Summerlee Science Complex Room 1511
SPEAKER: KHURRAM NADEEM
ABSTRACT:
Stochastic versions of Gompertz, Ricker and various other dynamics models play a fundamental role in quantifying strength of density dependence and studying long term dynamics of wildlife populations. These models are frequently estimated using time series of abundance estimates that are inevitably subject to observation error and missing data. This issue can be addressed with a state-space modeling framework that jointly estimates the observed data model and the underlying stochastic population dynamics (SPD) model. In cases where abundance data are from multiple locations with a smaller spatial resolution (e.g. from mark-recapture and distance sampling studies), models are conventionally fitted to spatially pooled estimates of yearly abundances.
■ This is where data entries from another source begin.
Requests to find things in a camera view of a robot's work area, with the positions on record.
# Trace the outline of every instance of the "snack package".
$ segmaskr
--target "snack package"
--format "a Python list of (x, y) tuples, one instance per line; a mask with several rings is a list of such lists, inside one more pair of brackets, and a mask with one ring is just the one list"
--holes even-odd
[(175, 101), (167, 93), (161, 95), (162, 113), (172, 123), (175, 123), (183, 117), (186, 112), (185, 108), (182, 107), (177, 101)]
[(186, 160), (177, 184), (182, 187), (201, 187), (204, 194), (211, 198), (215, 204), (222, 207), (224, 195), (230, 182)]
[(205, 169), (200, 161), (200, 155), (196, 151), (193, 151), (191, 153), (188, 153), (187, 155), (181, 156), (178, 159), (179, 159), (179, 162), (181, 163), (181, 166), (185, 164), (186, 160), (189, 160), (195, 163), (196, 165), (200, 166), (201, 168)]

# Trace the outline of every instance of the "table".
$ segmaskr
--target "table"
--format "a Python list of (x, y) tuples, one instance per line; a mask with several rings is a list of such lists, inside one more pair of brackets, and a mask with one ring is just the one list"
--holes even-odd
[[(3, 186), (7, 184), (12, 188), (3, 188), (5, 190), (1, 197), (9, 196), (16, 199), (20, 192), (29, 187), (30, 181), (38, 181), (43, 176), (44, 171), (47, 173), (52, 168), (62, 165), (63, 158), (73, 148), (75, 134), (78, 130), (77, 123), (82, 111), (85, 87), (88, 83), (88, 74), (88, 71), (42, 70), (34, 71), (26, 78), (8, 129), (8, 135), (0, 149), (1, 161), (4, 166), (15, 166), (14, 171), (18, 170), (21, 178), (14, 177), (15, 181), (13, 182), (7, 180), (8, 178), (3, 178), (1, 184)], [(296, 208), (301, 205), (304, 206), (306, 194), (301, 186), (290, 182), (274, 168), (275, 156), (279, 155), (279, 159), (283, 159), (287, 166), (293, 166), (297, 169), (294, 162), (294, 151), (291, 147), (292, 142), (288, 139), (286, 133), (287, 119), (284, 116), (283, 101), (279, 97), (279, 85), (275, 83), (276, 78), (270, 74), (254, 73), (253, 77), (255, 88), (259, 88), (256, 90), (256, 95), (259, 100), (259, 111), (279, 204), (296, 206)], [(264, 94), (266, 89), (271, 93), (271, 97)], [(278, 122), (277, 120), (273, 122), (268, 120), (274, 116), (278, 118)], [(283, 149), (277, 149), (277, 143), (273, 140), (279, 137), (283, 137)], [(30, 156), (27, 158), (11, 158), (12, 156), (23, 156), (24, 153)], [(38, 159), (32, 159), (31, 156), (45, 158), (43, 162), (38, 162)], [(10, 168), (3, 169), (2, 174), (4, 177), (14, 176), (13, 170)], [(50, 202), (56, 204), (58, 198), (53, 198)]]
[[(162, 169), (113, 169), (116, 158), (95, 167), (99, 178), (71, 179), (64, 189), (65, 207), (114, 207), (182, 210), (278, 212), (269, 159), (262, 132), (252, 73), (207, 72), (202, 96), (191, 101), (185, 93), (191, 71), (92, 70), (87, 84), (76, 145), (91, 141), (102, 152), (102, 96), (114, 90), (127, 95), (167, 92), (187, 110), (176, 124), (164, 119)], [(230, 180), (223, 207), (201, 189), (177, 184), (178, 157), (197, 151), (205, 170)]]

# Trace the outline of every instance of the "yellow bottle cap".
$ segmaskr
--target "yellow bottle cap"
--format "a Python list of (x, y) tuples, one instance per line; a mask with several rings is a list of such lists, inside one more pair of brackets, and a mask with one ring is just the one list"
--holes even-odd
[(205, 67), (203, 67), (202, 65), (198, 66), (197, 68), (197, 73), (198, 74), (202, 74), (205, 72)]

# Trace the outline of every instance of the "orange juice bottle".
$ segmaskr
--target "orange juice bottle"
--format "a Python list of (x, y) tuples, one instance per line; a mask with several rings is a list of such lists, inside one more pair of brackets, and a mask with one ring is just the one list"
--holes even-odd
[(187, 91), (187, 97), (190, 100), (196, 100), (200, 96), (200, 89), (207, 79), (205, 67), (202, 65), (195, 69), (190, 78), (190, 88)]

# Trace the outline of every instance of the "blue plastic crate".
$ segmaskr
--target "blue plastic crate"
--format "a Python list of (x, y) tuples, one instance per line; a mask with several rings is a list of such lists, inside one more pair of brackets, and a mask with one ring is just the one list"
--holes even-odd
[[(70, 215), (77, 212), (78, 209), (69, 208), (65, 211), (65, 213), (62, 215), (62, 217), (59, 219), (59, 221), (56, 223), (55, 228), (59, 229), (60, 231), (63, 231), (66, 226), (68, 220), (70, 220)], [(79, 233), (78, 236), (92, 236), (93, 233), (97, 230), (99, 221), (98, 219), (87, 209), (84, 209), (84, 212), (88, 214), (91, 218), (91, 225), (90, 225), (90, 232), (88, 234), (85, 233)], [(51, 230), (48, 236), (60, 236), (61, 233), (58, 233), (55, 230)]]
Here, we demonstrate that a spatial version of SPD models can be directly estimated from short time series of spatially referenced distance sampling data in a unified hierarchical state-space modeling framework that also allows for spatial variance (covariance) in population growth. We also show that a full range of likelihood based inference, including estimability diagnostics and model selection, is feasible in this class of models using a data cloning algorithm. We further show through simulation experiments that the hierarchical state-space framework introduced herein efficiently captures the underlying dynamical parameters and spatial abundance distribution. We apply our methodology by analysing a time series of line-transect distance sampling data for fin whales (Balaenoptera physalus) off the U.S. west coast. Although there were only seven surveys conducted during the study time frame, 1991-2014, our analysis detected presence of strong density regulation and provided reliable estimates of fin whale densities. In summary, we show that the integrative framework developed herein allows ecologists to better infer key population characteristics such as presence of density regulation and spatial variability in a population’s intrinsic growth potential.